I recently read the book The Home Maker by Dorothy Canfield. It was another recommendation by the lovely Jane Brocket in her delightful book The Gentle Art of Domesticity.
It was written in 1924, and is an amazing, compassionate take on family and relationships then (and now). It's the story of a wife who is unhappily trapped in domestic drudgery and a husband who loathes his job. A tragic "accident" leads to him being injured and the wife going to work. What unfolds is an incredible journey for them all, including their children. It said so much to be about how we communicate with our children, how we think about homemaking, how important it is to follow our joy, even about school and learning. I just LOVED it!

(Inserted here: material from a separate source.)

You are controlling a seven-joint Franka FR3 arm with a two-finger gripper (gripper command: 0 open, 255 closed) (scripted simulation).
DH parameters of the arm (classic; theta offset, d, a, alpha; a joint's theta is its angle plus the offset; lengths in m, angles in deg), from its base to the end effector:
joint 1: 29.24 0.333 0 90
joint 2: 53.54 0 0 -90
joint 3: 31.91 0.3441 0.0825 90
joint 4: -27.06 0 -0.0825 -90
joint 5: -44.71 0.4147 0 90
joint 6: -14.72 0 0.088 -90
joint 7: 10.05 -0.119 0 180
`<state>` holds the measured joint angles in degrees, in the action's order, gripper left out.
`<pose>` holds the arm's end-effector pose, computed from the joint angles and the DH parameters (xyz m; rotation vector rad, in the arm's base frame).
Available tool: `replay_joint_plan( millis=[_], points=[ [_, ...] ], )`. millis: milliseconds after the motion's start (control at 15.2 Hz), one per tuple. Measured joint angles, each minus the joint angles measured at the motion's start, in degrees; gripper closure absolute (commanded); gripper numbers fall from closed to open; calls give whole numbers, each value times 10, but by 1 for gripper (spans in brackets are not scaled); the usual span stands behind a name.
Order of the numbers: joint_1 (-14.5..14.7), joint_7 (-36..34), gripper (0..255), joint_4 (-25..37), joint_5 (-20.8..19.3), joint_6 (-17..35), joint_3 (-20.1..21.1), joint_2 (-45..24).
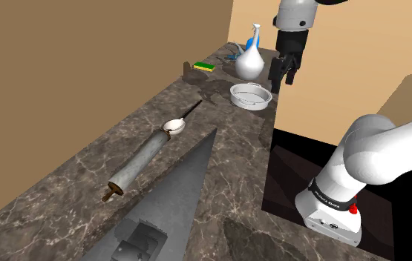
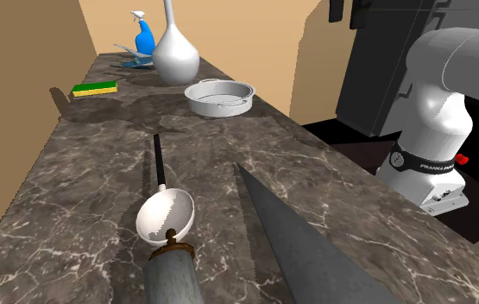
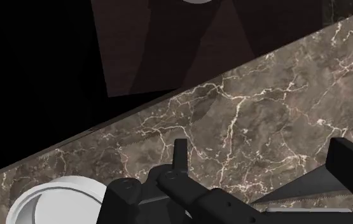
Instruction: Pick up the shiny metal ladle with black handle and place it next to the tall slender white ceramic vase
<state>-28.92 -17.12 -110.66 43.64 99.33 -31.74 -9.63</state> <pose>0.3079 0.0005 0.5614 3.0954 -0.1799 -0.2468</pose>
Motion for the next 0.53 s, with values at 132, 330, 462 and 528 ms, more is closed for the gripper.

Dorothy Canfield was an educational reformer, social activist and bestselling American author. Eleanor Roosevelt called her one of the ten most influential women in the United States. I think this book is a perfect foil for her radicalism. I just also read online that she Dorothy Canfield brought the Montessori method of child-rearing to the United States.

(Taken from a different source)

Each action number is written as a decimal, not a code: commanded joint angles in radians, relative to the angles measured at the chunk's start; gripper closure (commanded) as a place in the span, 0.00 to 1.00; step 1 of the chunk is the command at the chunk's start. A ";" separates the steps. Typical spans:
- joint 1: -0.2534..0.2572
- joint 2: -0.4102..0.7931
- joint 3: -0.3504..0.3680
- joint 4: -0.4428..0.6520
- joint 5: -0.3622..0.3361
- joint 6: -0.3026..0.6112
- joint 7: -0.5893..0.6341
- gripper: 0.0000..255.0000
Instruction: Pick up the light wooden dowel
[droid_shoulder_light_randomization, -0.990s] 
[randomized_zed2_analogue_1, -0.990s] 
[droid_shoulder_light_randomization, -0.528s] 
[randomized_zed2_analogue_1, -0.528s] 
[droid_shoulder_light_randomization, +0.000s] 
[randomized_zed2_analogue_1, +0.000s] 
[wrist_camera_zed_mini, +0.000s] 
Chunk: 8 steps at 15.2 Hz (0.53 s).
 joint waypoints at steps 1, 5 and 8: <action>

There are so many bits I want to reproduce that I really think I need to buy the book. But here are some gems. The first is a conversation between the husband and a well-meaning neighbour.

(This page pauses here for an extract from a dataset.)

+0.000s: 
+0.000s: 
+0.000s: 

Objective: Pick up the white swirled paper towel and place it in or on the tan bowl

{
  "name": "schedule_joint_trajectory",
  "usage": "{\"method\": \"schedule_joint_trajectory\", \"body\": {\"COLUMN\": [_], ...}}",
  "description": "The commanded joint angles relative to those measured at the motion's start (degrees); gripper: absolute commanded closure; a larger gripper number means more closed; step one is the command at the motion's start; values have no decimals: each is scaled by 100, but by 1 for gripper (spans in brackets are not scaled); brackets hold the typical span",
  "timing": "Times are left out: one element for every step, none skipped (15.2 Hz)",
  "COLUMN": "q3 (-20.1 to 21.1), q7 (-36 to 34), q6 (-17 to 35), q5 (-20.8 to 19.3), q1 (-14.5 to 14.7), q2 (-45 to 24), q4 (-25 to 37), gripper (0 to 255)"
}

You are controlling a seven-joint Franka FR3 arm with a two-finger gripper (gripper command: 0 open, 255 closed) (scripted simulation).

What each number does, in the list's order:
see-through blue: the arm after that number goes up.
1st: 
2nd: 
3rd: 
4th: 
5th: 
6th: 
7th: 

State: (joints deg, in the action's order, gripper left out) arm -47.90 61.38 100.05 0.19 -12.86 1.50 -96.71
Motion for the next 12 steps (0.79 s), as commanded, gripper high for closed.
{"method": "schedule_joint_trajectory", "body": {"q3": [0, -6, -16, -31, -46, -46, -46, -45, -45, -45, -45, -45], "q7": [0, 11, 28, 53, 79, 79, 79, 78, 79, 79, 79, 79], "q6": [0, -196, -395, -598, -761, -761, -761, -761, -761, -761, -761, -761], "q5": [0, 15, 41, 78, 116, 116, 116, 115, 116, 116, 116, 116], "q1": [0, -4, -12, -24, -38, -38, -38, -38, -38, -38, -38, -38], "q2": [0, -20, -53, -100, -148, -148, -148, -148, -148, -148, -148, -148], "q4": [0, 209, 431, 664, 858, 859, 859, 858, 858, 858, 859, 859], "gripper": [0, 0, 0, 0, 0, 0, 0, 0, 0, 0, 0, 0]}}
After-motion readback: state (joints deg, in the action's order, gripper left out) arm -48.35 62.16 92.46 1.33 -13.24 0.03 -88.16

Mattie turned, saw what he was doing and pounced on him with a shocked, peremptory benevolence. "Oh Lester, let me do that! The idea of your darning stockings! It's dreadful enough your having to do the housework!".
"Eva darned them a good many years," he said, with some warmth, "and did the housework. Why shouldn't I?" He looked at her hard and went on, "Do you know what you're saying to me, Mattie Farnham? You are telling me that you really think that home-making is a poor, mean, cheap job beneath the dignity of anybody who can do anything else."
Mattie Farnham was for a moment helpless with shock over his attack. When she slowly rose to a comprehension of what he had she she shouted indignantly, "Lester Knapp, how dare you say such a thing! I never dreamed of having such an awful idea."
She brought out a formula again, but this time with heartfelt personal conviction, "Home-making is the noblest work anybody can do!"
"Why pity me then?" asked Lester with a grin, drawing his needle in and out of the little stocking.
"Well, but..." she said breathlessly, and was silent.
In another part of the book, Lester is realising how frustrating his wife must have found the "unfinished" nature of parenting.
But you couldn't put through the job of bringing up children. No amount of energy on your part no, not if you stayed up every night of your life, could hurry by a single instant the slow unfolding from within of a child's nature...
I've also discovered that Dorothy Canfield wrote a collection of short stories titled "The Bedquilt". A blog post about the book says "there can be no better story than The Bedquilt for conveying the joy and thrill of creativity". Think I have to find more by this wonderful author!
In quilting news, I haven't sewn for couple of weeks. I seem to be stuck in a rut of going to bed late and getting up too late (I do most of my sewing early in the morning). I have two quilts on the go, including one that was meant to be for my cousin who turned 1 yesterday. Some serious re-prioritising of joyful sewing is what I need!